チョコとトマト標識

「お、俺だって悩む時は悩むんだからなッッ」

「あらそう。勝手にその小さくてシワ一つないピカピカで綺麗な脳みそで悩み事でもしていればいいわ」


そんな猿と犬みたいな喧嘩に、いつの間にかクラスの視線が集まり始める。
でもまあ、よくある光景だから、特に誰か止めようとしている傾向はなく。

結局、私が止めなければいけないことになるのだ。


「二人とも、そろそろやめないとムカデが廊下をはいつくばって君らの足から頭まで全ておおってしまうよ」


私はこの二人の対処法を知っている。

「げぇっ!! キメェっ!!」

「陽、あんた………やばい、気持ち悪くなってきたわ」

二人とも虫が嫌い。
特に嫌い。
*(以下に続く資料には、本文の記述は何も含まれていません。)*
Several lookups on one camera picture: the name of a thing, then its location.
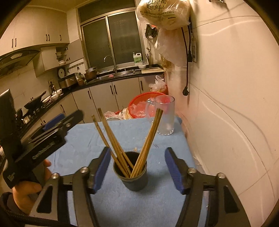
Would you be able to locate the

世界で一番嫌い。

なんせ中学の頃、教室掃除中にロッカー付近に出現したゴキ●リに追い回されて半泣きになっていたあの二人だ。


ようやく二人の喧嘩が収まった所で、『会議で遅くなった』と担任が教室に現れ、少し短縮されたHRが始まる。

その後、お昼まで二人の顔色は真っ青のままで、少々やりすぎたかな、なんて反省した。